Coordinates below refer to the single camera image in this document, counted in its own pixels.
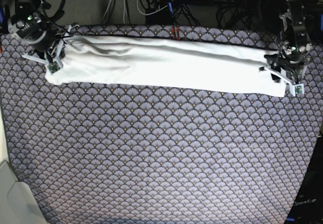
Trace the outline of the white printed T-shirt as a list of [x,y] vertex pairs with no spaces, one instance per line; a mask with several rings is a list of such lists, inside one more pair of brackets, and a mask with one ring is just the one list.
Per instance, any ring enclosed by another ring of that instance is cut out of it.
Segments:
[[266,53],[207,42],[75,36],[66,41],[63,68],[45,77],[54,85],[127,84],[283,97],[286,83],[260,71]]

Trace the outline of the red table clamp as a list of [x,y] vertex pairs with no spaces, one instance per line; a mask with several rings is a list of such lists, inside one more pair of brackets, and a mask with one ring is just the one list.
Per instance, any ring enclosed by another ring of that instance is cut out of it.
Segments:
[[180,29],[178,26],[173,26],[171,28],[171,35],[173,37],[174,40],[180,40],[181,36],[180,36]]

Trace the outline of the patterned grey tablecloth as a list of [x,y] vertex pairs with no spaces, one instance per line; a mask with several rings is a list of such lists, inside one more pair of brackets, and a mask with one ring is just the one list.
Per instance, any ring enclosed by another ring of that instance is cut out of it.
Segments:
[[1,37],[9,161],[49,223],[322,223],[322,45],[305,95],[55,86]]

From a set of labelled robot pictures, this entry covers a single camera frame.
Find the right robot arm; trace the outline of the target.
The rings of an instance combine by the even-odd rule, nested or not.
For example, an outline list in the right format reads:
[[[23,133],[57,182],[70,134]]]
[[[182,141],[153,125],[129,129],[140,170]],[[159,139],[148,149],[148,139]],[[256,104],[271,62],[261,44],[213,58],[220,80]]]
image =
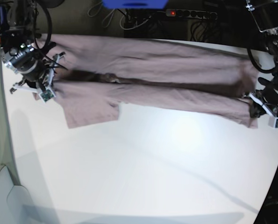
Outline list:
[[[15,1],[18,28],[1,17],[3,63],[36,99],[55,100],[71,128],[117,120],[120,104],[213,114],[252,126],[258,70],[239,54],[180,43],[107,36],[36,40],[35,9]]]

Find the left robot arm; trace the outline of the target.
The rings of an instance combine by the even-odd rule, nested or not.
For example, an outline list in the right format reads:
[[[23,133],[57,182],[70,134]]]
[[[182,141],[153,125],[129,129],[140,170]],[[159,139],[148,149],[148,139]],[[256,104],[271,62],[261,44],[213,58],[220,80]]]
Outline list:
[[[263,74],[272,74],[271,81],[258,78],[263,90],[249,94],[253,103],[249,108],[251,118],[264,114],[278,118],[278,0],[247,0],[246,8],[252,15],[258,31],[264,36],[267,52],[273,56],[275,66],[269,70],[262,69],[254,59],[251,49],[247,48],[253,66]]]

--

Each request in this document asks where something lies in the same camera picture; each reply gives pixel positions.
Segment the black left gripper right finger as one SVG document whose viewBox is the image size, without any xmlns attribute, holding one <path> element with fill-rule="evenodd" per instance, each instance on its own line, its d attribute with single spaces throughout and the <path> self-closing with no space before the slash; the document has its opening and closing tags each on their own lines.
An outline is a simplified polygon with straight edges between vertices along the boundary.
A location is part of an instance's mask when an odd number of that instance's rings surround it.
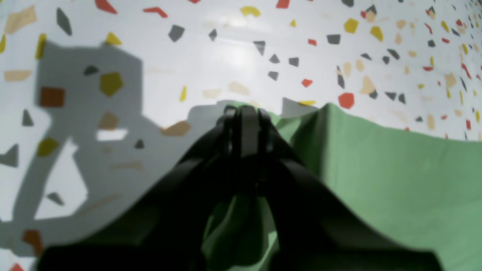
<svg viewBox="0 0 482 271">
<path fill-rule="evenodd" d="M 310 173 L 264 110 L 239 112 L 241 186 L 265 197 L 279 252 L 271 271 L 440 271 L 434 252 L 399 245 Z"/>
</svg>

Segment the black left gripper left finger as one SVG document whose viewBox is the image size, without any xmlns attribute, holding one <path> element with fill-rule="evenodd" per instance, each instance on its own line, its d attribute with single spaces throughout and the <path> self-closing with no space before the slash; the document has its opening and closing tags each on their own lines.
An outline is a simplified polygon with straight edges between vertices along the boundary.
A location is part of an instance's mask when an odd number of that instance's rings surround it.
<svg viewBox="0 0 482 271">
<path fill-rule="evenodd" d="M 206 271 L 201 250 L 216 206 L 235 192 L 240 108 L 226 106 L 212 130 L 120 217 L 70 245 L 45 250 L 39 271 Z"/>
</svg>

---

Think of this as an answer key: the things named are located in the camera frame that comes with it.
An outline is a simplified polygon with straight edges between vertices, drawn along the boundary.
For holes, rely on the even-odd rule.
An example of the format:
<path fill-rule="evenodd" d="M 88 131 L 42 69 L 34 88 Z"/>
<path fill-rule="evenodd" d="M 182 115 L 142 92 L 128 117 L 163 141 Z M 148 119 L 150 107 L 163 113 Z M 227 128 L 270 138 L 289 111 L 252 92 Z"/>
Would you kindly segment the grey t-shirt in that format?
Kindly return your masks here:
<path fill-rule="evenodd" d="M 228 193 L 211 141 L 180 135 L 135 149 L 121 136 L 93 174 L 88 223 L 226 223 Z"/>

• _Exercise goal_
This task calls for the number of lines in the entries that contain the string "throughout", with no accompanying text.

• _Reply_
2